• [ABOUT THIS EXERCISE]:
I'd like the data beneath this line reproduced exactly, without any of its images.

• [SOURCE DATA]:
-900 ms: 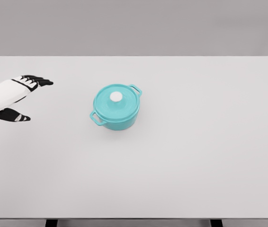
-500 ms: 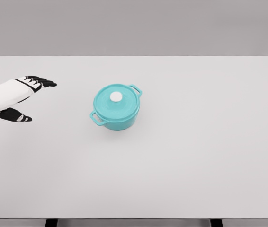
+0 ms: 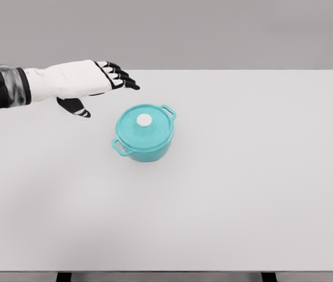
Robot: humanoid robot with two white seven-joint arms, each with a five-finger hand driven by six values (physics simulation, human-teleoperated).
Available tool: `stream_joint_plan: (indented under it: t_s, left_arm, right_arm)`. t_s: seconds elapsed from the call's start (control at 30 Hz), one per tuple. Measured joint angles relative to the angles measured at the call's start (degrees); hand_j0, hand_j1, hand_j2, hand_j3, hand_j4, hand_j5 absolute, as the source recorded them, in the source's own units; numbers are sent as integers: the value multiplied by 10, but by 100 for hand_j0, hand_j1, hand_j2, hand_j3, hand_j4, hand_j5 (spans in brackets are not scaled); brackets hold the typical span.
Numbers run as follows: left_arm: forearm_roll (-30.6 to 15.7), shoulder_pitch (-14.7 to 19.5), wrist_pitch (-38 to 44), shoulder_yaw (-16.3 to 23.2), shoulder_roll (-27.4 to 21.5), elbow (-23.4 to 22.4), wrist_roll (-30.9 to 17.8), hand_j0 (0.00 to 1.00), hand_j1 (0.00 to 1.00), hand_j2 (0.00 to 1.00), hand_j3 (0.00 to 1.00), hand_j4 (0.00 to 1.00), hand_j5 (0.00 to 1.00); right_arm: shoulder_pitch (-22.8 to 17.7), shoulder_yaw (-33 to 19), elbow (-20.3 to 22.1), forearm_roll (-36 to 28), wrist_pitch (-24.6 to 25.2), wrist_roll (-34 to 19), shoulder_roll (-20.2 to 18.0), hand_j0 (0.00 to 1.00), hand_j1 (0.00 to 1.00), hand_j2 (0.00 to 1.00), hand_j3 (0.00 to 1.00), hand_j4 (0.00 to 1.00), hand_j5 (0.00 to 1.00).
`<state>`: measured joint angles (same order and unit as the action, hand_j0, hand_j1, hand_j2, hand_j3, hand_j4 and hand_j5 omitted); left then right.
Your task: Open the lid of the pot with left arm
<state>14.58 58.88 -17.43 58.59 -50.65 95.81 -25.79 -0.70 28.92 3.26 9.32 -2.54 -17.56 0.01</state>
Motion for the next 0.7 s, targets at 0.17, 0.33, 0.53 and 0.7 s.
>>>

• [TASK SOLUTION]:
-900 ms: 
-500 ms: 
+0 ms: 
Robot: humanoid robot with two white seven-joint arms, each with a five-finger hand driven by six values (physics simulation, human-teleoperated).
Available tool: `stream_joint_plan: (indented under it: t_s, left_arm, right_arm)`. t_s: seconds elapsed from the call's start (control at 30 Hz), one per tuple. Measured joint angles relative to the angles measured at the call's start (degrees); hand_j0, hand_j1, hand_j2, hand_j3, hand_j4, hand_j5 absolute, as the source recorded them, in the source's own units; numbers are sent as integers: the value multiplied by 10, but by 100 for hand_j0, hand_j1, hand_j2, hand_j3, hand_j4, hand_j5 (spans in brackets are not scaled); brackets hold the typical span.
Numbers run as follows: left_arm: forearm_roll (-30.6 to 15.7), shoulder_pitch (-14.7 to 19.5), wrist_pitch (-38 to 44), shoulder_yaw (-16.3 to 23.2), shoulder_roll (-27.4 to 21.5), elbow (-23.4 to 22.4), wrist_roll (-30.9 to 17.8), hand_j0 (0.00 to 1.00), hand_j1 (0.00 to 1.00), hand_j2 (0.00 to 1.00), hand_j3 (0.00 to 1.00), hand_j4 (0.00 to 1.00), hand_j5 (0.00 to 1.00); right_arm: shoulder_pitch (-22.8 to 17.7), shoulder_yaw (-33 to 19), elbow (-20.3 to 22.1), forearm_roll (-36 to 28), wrist_pitch (-24.6 to 25.2), wrist_roll (-34 to 19), shoulder_roll (-20.2 to 18.0), hand_j0 (0.00 to 1.00), hand_j1 (0.00 to 1.00), hand_j2 (0.00 to 1.00), hand_j3 (0.00 to 1.00), hand_j4 (0.00 to 1.00), hand_j5 (0.00 to 1.00).
`<state>`: measured joint angles (same order and unit as the action, hand_j0, hand_j1, hand_j2, hand_j3, hand_j4 and hand_j5 omitted); left then right.
Your task: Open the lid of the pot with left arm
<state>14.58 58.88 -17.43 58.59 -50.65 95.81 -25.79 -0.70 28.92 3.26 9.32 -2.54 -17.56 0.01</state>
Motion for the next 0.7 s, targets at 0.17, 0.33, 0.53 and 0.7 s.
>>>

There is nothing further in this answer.